▶ **TASK TO COMPLETE**: Print the data once more, exactly as supplied.

[RECORDED INFORMATION — start]

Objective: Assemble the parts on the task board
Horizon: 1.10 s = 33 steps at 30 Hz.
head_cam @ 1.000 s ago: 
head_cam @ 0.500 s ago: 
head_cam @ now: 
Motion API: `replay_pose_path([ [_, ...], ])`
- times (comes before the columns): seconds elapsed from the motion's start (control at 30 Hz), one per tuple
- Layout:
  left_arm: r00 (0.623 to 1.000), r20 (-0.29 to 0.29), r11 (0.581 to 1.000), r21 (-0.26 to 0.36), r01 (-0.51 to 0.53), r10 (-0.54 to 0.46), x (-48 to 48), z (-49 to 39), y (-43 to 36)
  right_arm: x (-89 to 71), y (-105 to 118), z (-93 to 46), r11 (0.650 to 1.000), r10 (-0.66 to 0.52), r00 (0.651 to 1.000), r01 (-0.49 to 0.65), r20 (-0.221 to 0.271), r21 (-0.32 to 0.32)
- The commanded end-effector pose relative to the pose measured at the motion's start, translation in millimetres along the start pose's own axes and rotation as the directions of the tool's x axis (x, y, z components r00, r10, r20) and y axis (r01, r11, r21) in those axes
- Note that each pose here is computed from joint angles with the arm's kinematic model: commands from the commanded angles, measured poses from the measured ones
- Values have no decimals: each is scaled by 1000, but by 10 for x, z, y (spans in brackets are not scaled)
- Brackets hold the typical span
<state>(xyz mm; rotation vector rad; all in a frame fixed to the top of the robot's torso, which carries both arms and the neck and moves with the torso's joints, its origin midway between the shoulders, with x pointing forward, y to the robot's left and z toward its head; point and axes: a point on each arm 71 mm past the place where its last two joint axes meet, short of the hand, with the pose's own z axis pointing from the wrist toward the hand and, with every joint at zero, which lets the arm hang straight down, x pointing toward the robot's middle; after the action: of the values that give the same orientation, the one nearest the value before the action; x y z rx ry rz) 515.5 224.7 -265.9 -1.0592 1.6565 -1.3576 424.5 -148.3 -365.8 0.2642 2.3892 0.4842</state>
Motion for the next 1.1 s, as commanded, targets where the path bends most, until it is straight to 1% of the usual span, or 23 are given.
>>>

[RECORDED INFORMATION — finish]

▶ **YOUR RESPONSE**:
Objective: Assemble the parts on the task board
Horizon: 1.10 s = 33 steps at 30 Hz.
head_cam @ 1.000 s ago: 
head_cam @ 0.500 s ago: 
head_cam @ now: 
Motion API: `replay_pose_path([ [_, ...], ])`
- times (comes before the columns): seconds elapsed from the motion's start (control at 30 Hz), one per tuple
- Layout:
  left_arm: r00 (0.623 to 1.000), r20 (-0.29 to 0.29), r11 (0.581 to 1.000), r21 (-0.26 to 0.36), r01 (-0.51 to 0.53), r10 (-0.54 to 0.46), x (-48 to 48), z (-49 to 39), y (-43 to 36)
  right_arm: x (-89 to 71), y (-105 to 118), z (-93 to 46), r11 (0.650 to 1.000), r10 (-0.66 to 0.52), r00 (0.651 to 1.000), r01 (-0.49 to 0.65), r20 (-0.221 to 0.271), r21 (-0.32 to 0.32)
- The commanded end-effector pose relative to the pose measured at the motion's start, translation in millimetres along the start pose's own axes and rotation as the directions of the tool's x axis (x, y, z components r00, r10, r20) and y axis (r01, r11, r21) in those axes
- Note that each pose here is computed from joint angles with the arm's kinematic model: commands from the commanded angles, measured poses from the measured ones
- Values have no decimals: each is scaled by 1000, but by 10 for x, z, y (spans in brackets are not scaled)
- Brackets hold the typical span
<state>(xyz mm; rotation vector rad; all in a frame fixed to the top of the robot's torso, which carries both arms and the neck and moves with the torso's joints, its origin midway between the shoulders, with x pointing forward, y to the robot's left and z toward its head; point and axes: a point on each arm 71 mm past the place where its last two joint axes meet, short of the hand, with the pose's own z axis pointing from the wrist toward the hand and, with every joint at zero, which lets the arm hang straight down, x pointing toward the robot's middle; after the action: of the values that give the same orientation, the one nearest the value before the action; x y z rx ry rz) 515.5 224.7 -265.9 -1.0592 1.6565 -1.3576 424.5 -148.3 -365.8 0.2642 2.3892 0.4842</state>
Motion for the next 1.1 s, as commanded, targets where the path bends most, until it is straight to 1% of the usual span, or 23 are given.
>>>

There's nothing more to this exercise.